ExpertFinder 2fEFW2007 2fSlot2 5fBenchmarkDatasets

From FOAF

Jump to: navigation, search

ExpertFinder Breakout Session 16-Jan-2007 Berlin

Attending: Dan Brickley, Andreas Harth, Aidan Hogan, Tereza Iofciu

This group discussed how to acquire and use benchmark datasets for expert finding. A complete crawl of the RDF web would be a good starting point to create a benchmark dataset. Additionally, one could use the crawled dataset to create statistics on the usage of the FOAF vocabulary for the purpose of fixing/changing the vocabulary to determine the amount of damage done by the change. Changing the FOAF vocabulary amounts to changing the meaning of potentially hundreds of thousands of files on the Web. Analysing the dataset would make it possible to "fix the boat while sailing" with minimal amount of damage incflicted on the already existing data files.
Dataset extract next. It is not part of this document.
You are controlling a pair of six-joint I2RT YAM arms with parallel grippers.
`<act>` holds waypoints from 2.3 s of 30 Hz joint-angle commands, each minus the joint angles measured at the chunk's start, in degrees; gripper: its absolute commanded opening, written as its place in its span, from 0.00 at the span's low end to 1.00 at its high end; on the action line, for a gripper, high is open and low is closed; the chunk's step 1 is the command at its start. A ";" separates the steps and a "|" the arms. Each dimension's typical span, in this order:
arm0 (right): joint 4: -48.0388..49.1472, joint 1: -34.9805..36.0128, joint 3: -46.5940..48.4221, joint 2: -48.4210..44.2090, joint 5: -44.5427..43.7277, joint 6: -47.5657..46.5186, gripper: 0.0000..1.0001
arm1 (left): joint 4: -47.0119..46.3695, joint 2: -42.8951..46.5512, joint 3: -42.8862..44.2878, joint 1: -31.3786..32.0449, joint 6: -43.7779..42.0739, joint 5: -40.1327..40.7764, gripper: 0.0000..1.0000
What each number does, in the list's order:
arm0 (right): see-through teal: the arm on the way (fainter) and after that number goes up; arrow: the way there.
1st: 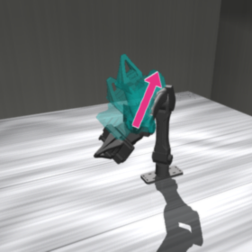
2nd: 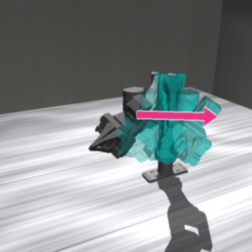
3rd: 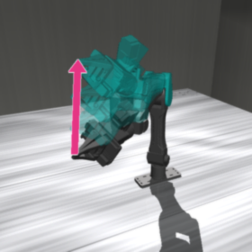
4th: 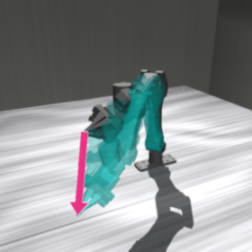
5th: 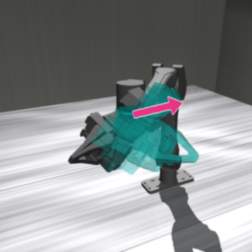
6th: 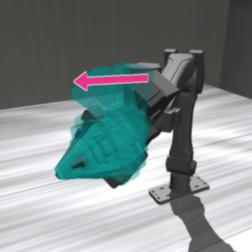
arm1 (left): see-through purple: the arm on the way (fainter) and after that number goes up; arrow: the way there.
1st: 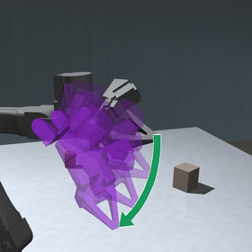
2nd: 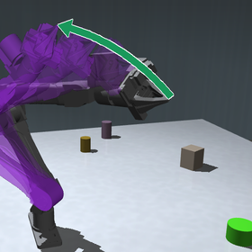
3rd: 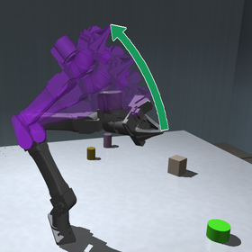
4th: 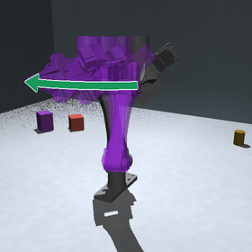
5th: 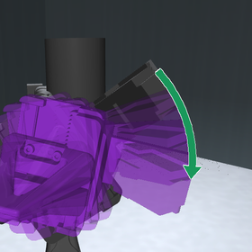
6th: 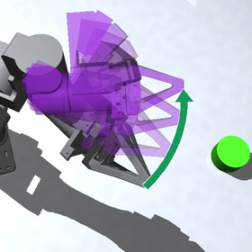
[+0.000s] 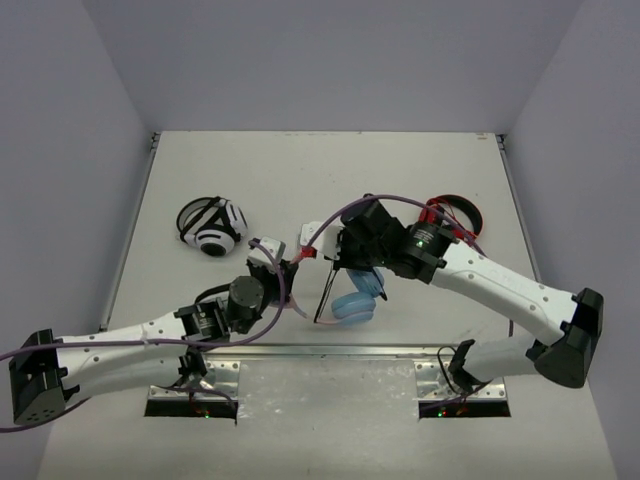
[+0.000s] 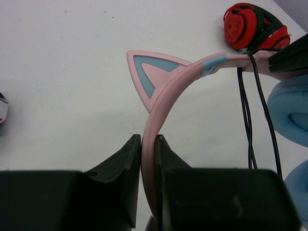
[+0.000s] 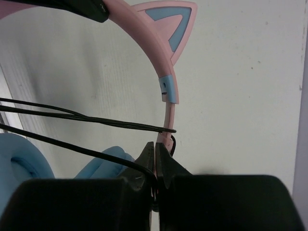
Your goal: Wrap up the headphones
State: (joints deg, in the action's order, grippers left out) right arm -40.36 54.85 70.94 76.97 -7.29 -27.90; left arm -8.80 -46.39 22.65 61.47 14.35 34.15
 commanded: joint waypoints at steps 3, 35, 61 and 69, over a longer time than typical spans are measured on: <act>11.87 -4.05 -3.60 -7.96 3.17 2.24 0.09 | 3.08 0.51 5.55 1.72 -2.65 -1.89 0.00; 18.99 -12.05 -12.40 -10.17 2.63 -4.09 0.02 | 13.80 -0.63 13.38 1.72 -6.97 -8.05 0.00; 24.62 -15.12 -16.88 -12.45 19.24 9.00 0.34 | 11.44 -1.59 25.95 -2.04 -11.53 -5.66 0.00; 25.59 -20.04 -18.73 -12.11 21.17 13.04 0.40 | 6.43 -3.97 26.21 -13.92 -11.27 -22.01 0.00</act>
State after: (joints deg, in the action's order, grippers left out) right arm -16.40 36.16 53.12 65.32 11.25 -17.69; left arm 8.32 -51.11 44.93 50.26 1.32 17.45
Some thoughts about the analysis that could be carried out:

* basic statistics: how many files have a first_name + lastName property and also have foaf:name?
* determine foaf data from different sources, e.g. LiveJournal, tribe, ecademy, vox
* find deployment patterns (how often are RDF files linked from within HTML pages vis link rel tag, how often linked with rdfs:seeAlso property, etc.)
* how often do people describe themselves vs. describing other people in RDF files.
* what makes a "FOAF file"? ratio of foaf triples to total triples in a file? better term would be foaf description
* foaf:interest links to: Wikipedia urls? papers? documents? dmoz?

What is the relation between Recommender Systems and Expert Finding? A list of experts can be used as an input to collaborative filtering systems. So determining experts on a topic could be one ingredient in a recommender system.

What is the relation between Expertfinder and Google for locating people? When would you need to locate people? e.g.

* find staff for a company/department?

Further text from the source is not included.